Are Signals Regulating Energy Homeostasis Related to Neuropsychological and Clinical Features of Gambling Disorder? A Case-Control Study.
Mikel EtxandiIsabel BaenasBernat Mora-MaltasRosario GraneroFernando Fernandez-ArandaSulay TovarNeus Solé-MorataIgnacio LucasSabela CasadoMónica Gómez-PeñaLaura MoragasJorge Curto GarciaEster CodinaEduardo Valenciano-MendozaMarc N PotenzaCarlos DiéguezSusana Jiménez MurciaPublished in: Nutrients (2022)

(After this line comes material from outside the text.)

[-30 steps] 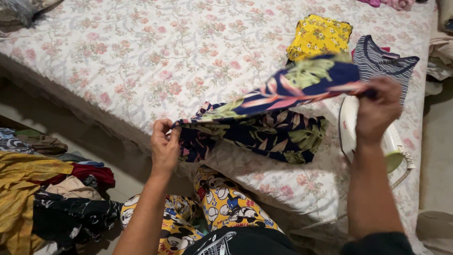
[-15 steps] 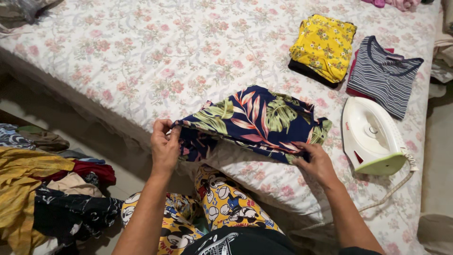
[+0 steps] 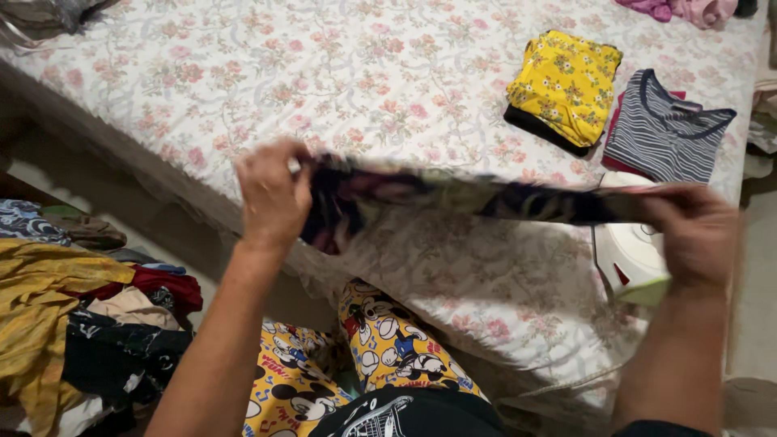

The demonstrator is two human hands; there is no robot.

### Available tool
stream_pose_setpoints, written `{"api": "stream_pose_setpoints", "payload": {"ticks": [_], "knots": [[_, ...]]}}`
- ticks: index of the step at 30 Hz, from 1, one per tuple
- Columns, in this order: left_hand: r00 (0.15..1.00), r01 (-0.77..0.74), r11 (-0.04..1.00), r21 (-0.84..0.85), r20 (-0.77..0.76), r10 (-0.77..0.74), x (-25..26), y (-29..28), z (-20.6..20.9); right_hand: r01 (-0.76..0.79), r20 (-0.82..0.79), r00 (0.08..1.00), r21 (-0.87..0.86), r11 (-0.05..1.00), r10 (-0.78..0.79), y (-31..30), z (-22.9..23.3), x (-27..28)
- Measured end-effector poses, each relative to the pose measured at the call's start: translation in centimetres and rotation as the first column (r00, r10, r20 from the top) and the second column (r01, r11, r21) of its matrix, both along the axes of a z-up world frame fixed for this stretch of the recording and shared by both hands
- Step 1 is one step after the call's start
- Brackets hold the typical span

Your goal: The person irons a striped sleeveless top and a floral dress on a bed, then folds each garment neatly. The person places the folded items into a stack on the bed.

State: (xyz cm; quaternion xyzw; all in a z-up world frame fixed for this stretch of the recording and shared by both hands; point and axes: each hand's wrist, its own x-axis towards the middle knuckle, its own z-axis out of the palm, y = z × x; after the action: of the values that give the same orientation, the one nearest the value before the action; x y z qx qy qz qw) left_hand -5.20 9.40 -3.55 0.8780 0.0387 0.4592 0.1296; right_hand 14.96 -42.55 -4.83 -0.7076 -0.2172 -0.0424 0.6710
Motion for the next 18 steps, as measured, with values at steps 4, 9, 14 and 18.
{"api": "stream_pose_setpoints", "payload": {"ticks": [4, 9, 14, 18], "knots": [[0.978, 0.162, 0.912, -0.376, 0.184, -0.098, 0.7, 1.3, 4.2, -0.127, -0.067, 0.992, -0.324, 0.938, 0.111, 2.1, 4.3, -3.1], [0.969, 0.225, 0.924, -0.309, 0.17, -0.179, 0.6, 3.0, 7.1, -0.087, 0.115, 0.944, -0.816, 0.571, 0.309, 6.8, 3.2, -4.4], [0.916, 0.401, 0.797, -0.451, 0.223, -0.335, -0.1, 2.0, 7.3, 0.069, 0.13, 0.991, -0.419, 0.905, -0.016, 3.6, 6.6, -3.7], [0.846, 0.357, 0.678, -0.642, -0.085, -0.526, 0.1, -0.9, 6.0, 0.083, 0.191, 0.979, -0.088, 0.993, -0.065, 4.0, 8.3, -4.3]]}}
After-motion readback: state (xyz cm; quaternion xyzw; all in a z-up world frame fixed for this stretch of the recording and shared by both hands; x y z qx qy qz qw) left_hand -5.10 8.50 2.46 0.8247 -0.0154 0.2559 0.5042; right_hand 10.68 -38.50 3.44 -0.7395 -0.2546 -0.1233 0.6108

Gambling disorder (GD) is a modestly prevalent and severe condition for which neurobiology is not yet fully understood. Although alterations in signals involved in energy homeostasis have been studied in substance use disorders, they have yet to be examined in detail in GD. The aims of the present study were to compare different endocrine and neuropsychological factors between individuals with GD and healthy controls (HC) and to explore endocrine interactions with neuropsychological and clinical variables. A case-control design was performed in 297 individuals with GD and 41 individuals without (healthy controls; HCs), assessed through a semi-structured clinical interview and a psychometric battery. For the evaluation of endocrine and anthropometric variables, 38 HCs were added to the 41 HCs initially evaluated. Individuals with GD presented higher fasting plasma ghrelin ( p < 0.001) and lower LEAP2 and adiponectin concentrations ( p < 0.001) than HCs, after adjusting for body mass index (BMI). The GD group reported higher cognitive impairment regarding cognitive flexibility and decision-making strategies, a worse psychological state, higher impulsivity levels, and a more dysfunctional personality profile. Despite failing to find significant associations between endocrine factors and either neuropsychological or clinical aspects in the GD group, some impaired cognitive dimensions (i.e., WAIS Vocabulary test and WCST Perseverative errors) and lower LEAP2 concentrations statistically predicted GD presence. The findings from the present study suggest that distinctive neuropsychological and endocrine dysfunctions may operate in individuals with GD and predict GD presence. Further exploration of endophenotypic vulnerability pathways in GD appear warranted, especially with respect to etiological and therapeutic potentials.